On Tuesday September 26, 2017, I attended the ground breaking ceremony for Vandeventer Estates. This is sooo significant. It is the first market rate development in St Louis City north of Delmar since the 1940’s. The price point of these homes is anticipated to be in the $250000 range. The homes will be about 2000 s.f with 3 bedrooms and 2.5 baths. All homes will be energy efficient and have a garage. The homes are less than a mile from Cortex, SLU, Grand Center, and the NGA.
The Grove is going crazy. About a year ago, I sold a new home to a family of three. The couple are millennials. The house they bought is a new home. (New construction on the right, rehabbed on the left) When the couple moved there a year ago, the home on the left was a boarded up mess. Since then a young couple has totally rehabbed the building and moved in.
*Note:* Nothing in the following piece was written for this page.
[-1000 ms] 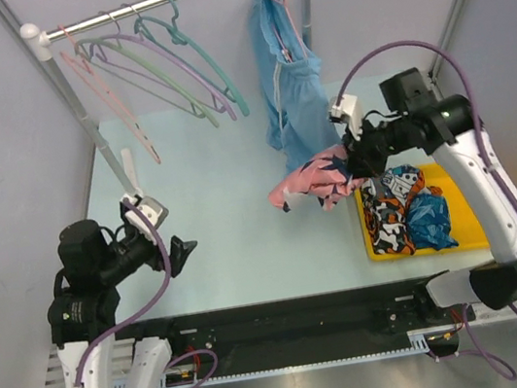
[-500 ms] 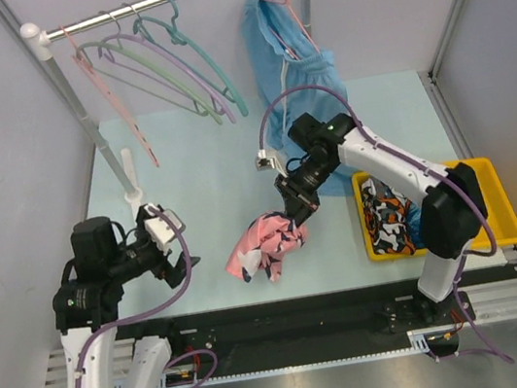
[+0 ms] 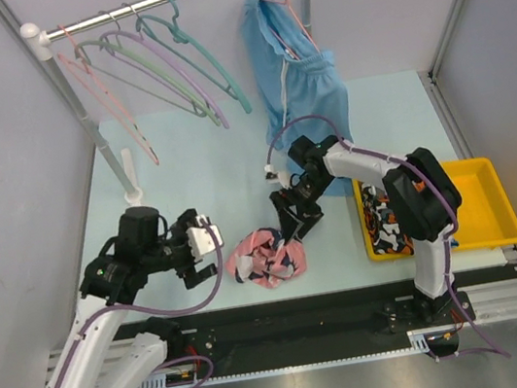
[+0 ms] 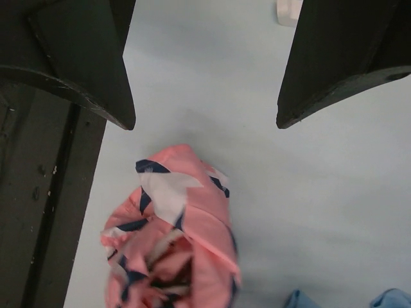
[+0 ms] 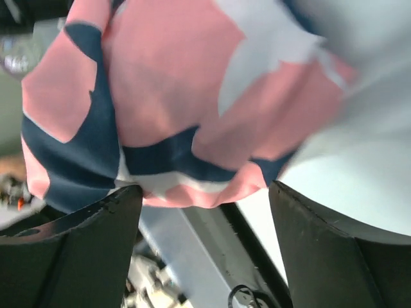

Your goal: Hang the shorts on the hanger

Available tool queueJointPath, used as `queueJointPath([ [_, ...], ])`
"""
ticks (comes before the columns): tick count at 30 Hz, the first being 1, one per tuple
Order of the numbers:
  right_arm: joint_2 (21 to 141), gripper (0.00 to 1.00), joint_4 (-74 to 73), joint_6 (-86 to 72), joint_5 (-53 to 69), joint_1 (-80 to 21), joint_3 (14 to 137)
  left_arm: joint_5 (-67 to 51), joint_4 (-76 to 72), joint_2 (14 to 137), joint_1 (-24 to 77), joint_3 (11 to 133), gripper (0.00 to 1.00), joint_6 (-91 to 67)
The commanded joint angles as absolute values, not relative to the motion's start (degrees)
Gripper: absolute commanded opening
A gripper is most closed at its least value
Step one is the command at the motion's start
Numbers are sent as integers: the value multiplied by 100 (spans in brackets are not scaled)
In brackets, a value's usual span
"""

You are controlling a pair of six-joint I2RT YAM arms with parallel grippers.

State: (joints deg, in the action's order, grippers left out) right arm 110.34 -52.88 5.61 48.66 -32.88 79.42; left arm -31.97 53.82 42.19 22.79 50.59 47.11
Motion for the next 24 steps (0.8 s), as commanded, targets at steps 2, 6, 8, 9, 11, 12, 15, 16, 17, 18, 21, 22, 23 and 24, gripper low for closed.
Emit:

The couple who bought the new house were not only happy about getting a new home with architecture that complimented the neighborhood but were also excited about being in the City Garden Montessori School neighborhood. City Garden’s approach to education is grounded in ideals of social justice, education equity, and a dedication to providing educational experiences in which all students reach their full potential as learners and as socially aware and active beings – locally, nationally, and globally. City Garden Montessori is a St Louis Public School Charter School. It is one of the few charter schools in St Louis that has geographic boundaries because one of the school’s objective is to build inclusive communities.
These young millennials were also excited about the location. It is actually bikeable to their jobs and definitely within a 10 minute commute. It is close to Manchester Road’s Grove district with shops, restaurants and entertainment. It is within walking distance of the Cortex compound with parks, restaurants and a metro station (soon). It is also within a short commute by car and an energetic walk to Forest Park and the Missouri Botanical Gardens.
These millennials are very happy with their home buying decision.